Missing idleTimeout key in daskcluster_autoshutdown
Describe the issue:
My KubeClusters sometimes do not get shut down properly on kubernetes when they're done with their work. Kubernetes logs state that there's an exception in a kopf finalizer which is retried indefinitely, apparently due to the spec dict given to daskcluster_autoshutdown:
Timer 'daskcluster_autoshutdown' failed with an exception. Will retry.
Traceback (most recent call last):
File "/usr/local/lib/python3.10/site-packages/kopf/_core/actions/execution.py", line 276, in execute_handler_once
result = await invoke_handler(
File "/usr/local/lib/python3.10/site-packages/kopf/_core/actions/execution.py", line 371, in invoke_handler
result = await invocation.invoke(
File "/usr/local/lib/python3.10/site-packages/kopf/_core/actions/invocation.py", line 116, in invoke
result = await fn(**kwargs) # type: ignore
File "/usr/local/lib/python3.10/site-packages/dask_kubernetes/operator/controller/controller.py", line 852, in daskcluster_autoshutdown
if spec["idleTimeout"]:
File "/usr/local/lib/python3.10/site-packages/kopf/_cogs/structs/dicts.py", line 297, in __getitem__
return resolve(self._src, self._path + (item,))

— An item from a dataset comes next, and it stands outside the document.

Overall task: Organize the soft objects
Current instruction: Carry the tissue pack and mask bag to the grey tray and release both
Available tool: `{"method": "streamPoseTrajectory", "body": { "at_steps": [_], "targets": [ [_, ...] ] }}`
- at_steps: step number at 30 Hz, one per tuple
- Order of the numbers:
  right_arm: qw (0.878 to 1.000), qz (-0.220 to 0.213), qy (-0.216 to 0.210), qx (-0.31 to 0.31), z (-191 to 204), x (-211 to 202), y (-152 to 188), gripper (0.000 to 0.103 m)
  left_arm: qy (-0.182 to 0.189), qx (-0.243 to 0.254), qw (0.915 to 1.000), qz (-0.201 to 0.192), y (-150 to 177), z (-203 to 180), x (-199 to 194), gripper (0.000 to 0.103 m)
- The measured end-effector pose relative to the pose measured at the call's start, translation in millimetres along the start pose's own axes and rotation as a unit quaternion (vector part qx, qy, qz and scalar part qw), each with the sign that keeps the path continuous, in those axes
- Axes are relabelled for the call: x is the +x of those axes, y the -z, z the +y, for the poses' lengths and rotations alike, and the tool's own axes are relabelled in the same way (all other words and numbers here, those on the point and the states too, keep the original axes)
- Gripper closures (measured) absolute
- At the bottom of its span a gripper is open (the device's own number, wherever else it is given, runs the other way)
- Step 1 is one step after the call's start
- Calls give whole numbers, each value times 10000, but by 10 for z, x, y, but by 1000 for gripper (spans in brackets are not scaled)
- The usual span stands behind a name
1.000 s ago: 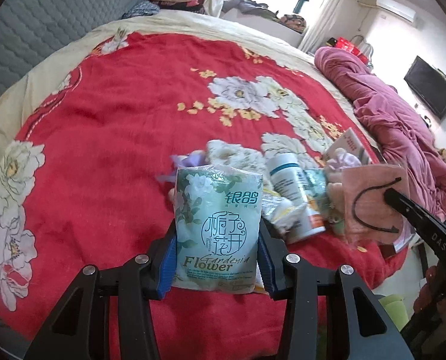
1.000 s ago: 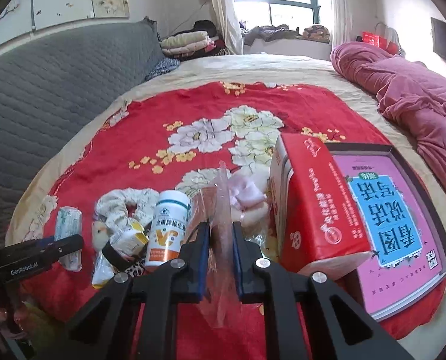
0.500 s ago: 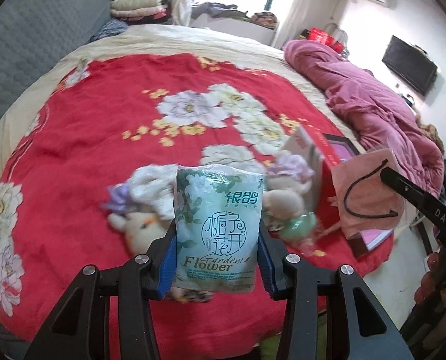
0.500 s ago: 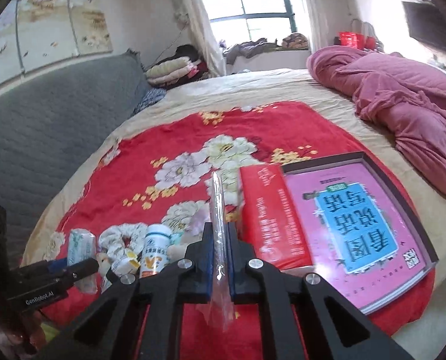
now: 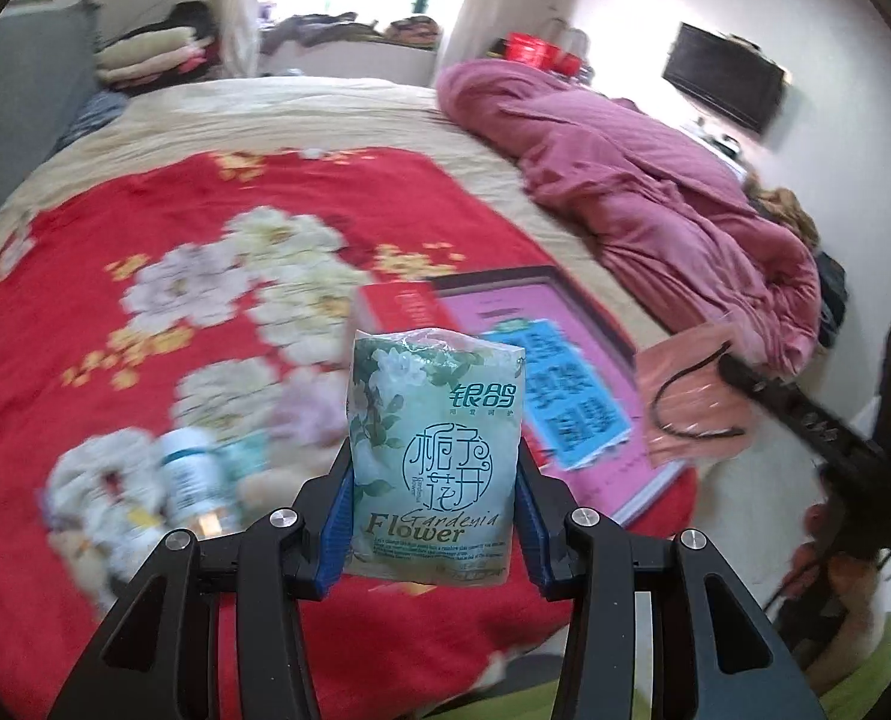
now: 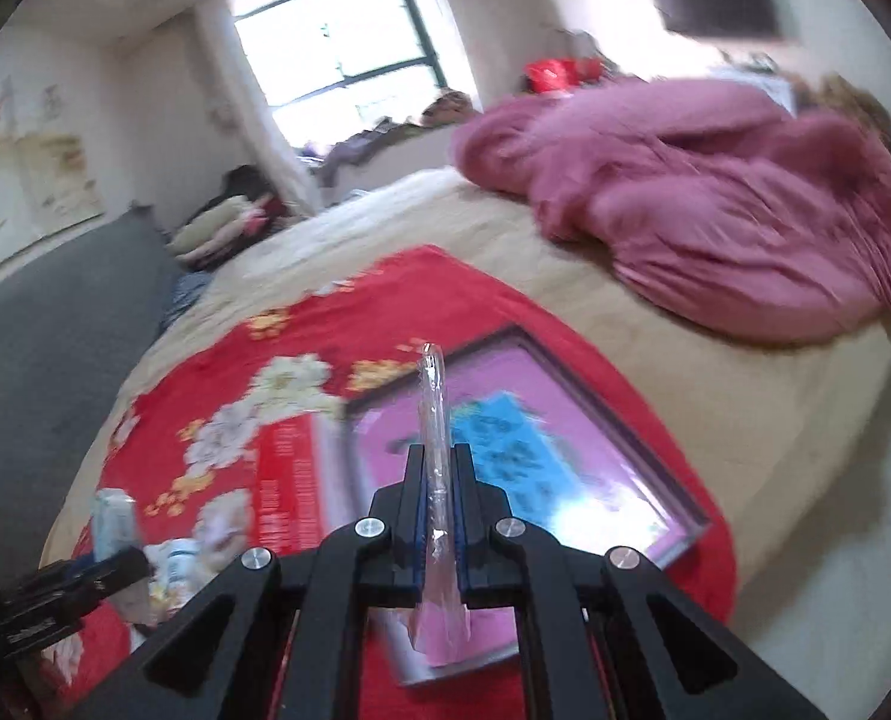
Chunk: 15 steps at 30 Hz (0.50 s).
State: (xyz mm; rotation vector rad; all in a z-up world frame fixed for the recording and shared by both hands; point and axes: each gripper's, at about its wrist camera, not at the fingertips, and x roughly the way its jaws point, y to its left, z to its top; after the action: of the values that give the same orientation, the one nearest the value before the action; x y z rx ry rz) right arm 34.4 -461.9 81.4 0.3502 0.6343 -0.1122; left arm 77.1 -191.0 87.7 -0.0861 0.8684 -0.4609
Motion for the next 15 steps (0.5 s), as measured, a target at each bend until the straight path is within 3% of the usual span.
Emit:
{"method": "streamPoseTrajectory", "body": {
  "at_steps": [8, 15],
  "targets": [
    [9988, 313, 100, 351, -512, 372, 101, 96, 237, 544, 9976, 345, -169, -845, 587, 56],
    [9972, 648, 255, 253, -737, 626, 115, 96, 224, 857, 9923, 868, -97, -1268, 1215, 56]
  ]
}}
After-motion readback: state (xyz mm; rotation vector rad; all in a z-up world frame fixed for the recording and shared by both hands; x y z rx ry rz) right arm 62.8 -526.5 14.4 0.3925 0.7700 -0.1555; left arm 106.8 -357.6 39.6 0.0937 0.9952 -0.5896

File "/usr/local/lib/python3.10/site-packages/kopf/_cogs/structs/dicts.py", line 121, in resolve
result = result[key]
KeyError: 'idleTimeout'
When I remove these lines from the DaskCluster resource YAML in kubernetes, the problem is gone
finalizers:
- kopf.zalando.org/KopfFinalizerMarker
Is it correct that daskcluster_autoshutdown as below receives spec as a specification dict, e.g. from make_cluster_spec(..., idle_timeout=5)? I tried expicitly adding the idle_timeout, but the problem persists
@kopf.timer("daskcluster.kubernetes.dask.org", interval=5.0)
async def daskcluster_autoshutdown(spec, name, namespace, logger, **kwargs):
if spec["idleTimeout"]:
try:
idle_since = await check_scheduler_idle(
scheduler_service_name=f"{name}-scheduler",
namespace=namespace,
logger=logger,
)
except Exception:
logger.warn("Unable to connect to scheduler, skipping autoshutdown check.")
return
if idle_since and time.time() > idle_since + spec["idleTimeout"]:
cluster = await DaskCluster.get(name, namespace=namespace)
await cluster.delete()
Not sure if this is a proper bug, or an issue with kopf, or anything is misconfigured on my end. Appreciate any help. I'd also be fine with just removing the timer/finalizer if that's possible.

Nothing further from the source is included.